» EXERCISE AIM
Transcribe the records below exactly.

(Source records)
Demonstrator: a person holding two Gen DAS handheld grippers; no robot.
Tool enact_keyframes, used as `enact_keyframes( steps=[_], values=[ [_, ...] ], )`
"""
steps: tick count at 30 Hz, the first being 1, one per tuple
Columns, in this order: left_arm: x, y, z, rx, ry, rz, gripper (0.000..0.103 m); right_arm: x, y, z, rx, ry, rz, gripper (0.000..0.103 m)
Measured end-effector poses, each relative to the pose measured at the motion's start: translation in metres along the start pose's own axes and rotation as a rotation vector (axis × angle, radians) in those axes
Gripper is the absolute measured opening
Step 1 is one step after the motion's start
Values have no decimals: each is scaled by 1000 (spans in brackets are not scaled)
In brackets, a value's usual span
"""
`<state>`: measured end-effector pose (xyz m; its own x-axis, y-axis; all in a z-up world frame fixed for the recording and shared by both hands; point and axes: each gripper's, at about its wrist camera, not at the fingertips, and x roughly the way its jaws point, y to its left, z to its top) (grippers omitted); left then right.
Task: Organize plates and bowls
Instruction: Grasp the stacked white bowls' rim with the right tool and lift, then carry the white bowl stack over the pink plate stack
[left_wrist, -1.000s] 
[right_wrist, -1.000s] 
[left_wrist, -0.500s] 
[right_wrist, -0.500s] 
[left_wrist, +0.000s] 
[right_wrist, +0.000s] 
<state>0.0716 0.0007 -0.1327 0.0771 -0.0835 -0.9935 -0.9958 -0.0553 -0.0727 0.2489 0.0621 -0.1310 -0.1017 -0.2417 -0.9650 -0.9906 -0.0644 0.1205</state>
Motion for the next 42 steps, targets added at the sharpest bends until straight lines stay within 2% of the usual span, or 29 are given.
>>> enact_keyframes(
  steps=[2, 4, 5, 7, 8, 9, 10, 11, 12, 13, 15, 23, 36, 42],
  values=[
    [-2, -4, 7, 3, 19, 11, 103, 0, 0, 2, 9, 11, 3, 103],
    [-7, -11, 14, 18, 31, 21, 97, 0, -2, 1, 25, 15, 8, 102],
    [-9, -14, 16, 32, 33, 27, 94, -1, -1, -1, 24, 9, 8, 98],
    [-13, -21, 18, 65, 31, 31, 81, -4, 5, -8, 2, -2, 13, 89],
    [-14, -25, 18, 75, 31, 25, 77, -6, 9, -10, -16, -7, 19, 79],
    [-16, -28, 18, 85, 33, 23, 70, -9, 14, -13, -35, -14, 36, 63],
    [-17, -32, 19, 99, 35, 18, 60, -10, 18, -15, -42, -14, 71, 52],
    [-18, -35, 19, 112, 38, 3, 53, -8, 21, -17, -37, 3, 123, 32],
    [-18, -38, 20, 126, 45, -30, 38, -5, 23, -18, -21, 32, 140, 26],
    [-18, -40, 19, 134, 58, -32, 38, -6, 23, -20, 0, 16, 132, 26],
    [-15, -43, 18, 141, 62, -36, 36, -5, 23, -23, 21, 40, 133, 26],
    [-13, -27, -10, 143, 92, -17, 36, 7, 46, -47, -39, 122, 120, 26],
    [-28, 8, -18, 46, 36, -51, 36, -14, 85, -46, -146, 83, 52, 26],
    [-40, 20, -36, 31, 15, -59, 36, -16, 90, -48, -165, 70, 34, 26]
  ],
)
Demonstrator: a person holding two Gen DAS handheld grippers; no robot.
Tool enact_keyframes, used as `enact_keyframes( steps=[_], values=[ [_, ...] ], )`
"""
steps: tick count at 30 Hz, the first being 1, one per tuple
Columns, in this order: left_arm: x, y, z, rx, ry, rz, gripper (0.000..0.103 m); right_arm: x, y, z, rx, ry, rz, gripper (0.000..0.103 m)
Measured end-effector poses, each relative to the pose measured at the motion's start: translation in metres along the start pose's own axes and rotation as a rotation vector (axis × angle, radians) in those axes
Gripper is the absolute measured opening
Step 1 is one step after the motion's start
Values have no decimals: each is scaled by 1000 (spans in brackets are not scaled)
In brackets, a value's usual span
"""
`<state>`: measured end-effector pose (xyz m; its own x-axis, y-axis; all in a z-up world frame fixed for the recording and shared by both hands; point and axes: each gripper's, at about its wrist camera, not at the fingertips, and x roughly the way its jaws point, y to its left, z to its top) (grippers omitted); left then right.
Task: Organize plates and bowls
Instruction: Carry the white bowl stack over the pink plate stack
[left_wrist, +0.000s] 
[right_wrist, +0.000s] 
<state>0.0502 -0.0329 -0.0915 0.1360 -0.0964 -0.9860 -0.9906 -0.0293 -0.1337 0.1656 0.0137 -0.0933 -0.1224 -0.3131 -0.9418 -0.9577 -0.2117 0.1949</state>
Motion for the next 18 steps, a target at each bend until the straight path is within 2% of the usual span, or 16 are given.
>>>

» EXERCISE RESPONSE
Demonstrator: a person holding two Gen DAS handheld grippers; no robot.
Tool enact_keyframes, used as `enact_keyframes( steps=[_], values=[ [_, ...] ], )`
"""
steps: tick count at 30 Hz, the first being 1, one per tuple
Columns, in this order: left_arm: x, y, z, rx, ry, rz, gripper (0.000..0.103 m); right_arm: x, y, z, rx, ry, rz, gripper (0.000..0.103 m)
Measured end-effector poses, each relative to the pose measured at the motion's start: translation in metres along the start pose's own axes and rotation as a rotation vector (axis × angle, radians) in those axes
Gripper is the absolute measured opening
Step 1 is one step after the motion's start
Values have no decimals: each is scaled by 1000 (spans in brackets are not scaled)
In brackets, a value's usual span
"""
`<state>`: measured end-effector pose (xyz m; its own x-axis, y-axis; all in a z-up world frame fixed for the recording and shared by both hands; point and axes: each gripper's, at about its wrist camera, not at the fingertips, and x roughly the way its jaws point, y to its left, z to its top) (grippers omitted); left then right.
Task: Organize plates and bowls
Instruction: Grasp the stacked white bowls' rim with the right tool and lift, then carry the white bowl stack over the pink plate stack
[left_wrist, -1.000s] 
[right_wrist, -1.000s] 
[left_wrist, -0.500s] 
[right_wrist, -0.500s] 
[left_wrist, +0.000s] 
[right_wrist, +0.000s] 
<state>0.0716 0.0007 -0.1327 0.0771 -0.0835 -0.9935 -0.9958 -0.0553 -0.0727 0.2489 0.0621 -0.1310 -0.1017 -0.2417 -0.9650 -0.9906 -0.0644 0.1205</state>
Motion for the next 42 steps, targets added at the sharpest bends until straight lines stay within 2% of the usual span, or 29 are given.
>>> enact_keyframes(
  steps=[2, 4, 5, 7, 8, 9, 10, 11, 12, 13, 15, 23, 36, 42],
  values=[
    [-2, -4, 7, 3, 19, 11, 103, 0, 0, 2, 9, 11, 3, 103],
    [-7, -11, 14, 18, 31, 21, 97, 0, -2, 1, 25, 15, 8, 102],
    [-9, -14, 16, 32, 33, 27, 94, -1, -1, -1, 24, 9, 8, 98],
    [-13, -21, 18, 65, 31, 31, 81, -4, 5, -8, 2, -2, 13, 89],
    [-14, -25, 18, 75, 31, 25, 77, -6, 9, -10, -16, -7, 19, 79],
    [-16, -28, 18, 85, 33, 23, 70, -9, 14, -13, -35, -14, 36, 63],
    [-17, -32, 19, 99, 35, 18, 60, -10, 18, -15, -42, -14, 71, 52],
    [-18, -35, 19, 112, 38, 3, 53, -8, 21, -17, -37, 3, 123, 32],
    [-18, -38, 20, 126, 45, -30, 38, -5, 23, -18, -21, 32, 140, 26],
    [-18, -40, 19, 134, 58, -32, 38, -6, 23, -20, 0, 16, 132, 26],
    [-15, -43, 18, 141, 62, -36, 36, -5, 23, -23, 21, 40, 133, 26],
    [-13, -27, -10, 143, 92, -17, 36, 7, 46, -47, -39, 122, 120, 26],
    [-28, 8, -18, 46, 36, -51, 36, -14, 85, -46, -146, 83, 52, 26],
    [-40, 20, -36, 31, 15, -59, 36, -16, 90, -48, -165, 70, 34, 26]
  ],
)
Demonstrator: a person holding two Gen DAS handheld grippers; no robot.
Tool enact_keyframes, used as `enact_keyframes( steps=[_], values=[ [_, ...] ], )`
"""
steps: tick count at 30 Hz, the first being 1, one per tuple
Columns, in this order: left_arm: x, y, z, rx, ry, rz, gripper (0.000..0.103 m); right_arm: x, y, z, rx, ry, rz, gripper (0.000..0.103 m)
Measured end-effector poses, each relative to the pose measured at the motion's start: translation in metres along the start pose's own axes and rotation as a rotation vector (axis × angle, radians) in those axes
Gripper is the absolute measured opening
Step 1 is one step after the motion's start
Values have no decimals: each is scaled by 1000 (spans in brackets are not scaled)
In brackets, a value's usual span
"""
`<state>`: measured end-effector pose (xyz m; its own x-axis, y-axis; all in a z-up world frame fixed for the recording and shared by both hands; point and axes: each gripper's, at about its wrist camera, not at the fingertips, and x roughly the way its jaws point, y to its left, z to its top) (grippers omitted); left then right.
Task: Organize plates and bowls
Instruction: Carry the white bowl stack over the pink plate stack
[left_wrist, +0.000s] 
[right_wrist, +0.000s] 
<state>0.0502 -0.0329 -0.0915 0.1360 -0.0964 -0.9860 -0.9906 -0.0293 -0.1337 0.1656 0.0137 -0.0933 -0.1224 -0.3131 -0.9418 -0.9577 -0.2117 0.1949</state>
Motion for the next 18 steps, a target at each bend until the straight path is within 2% of the usual span, or 16 are given.
>>>

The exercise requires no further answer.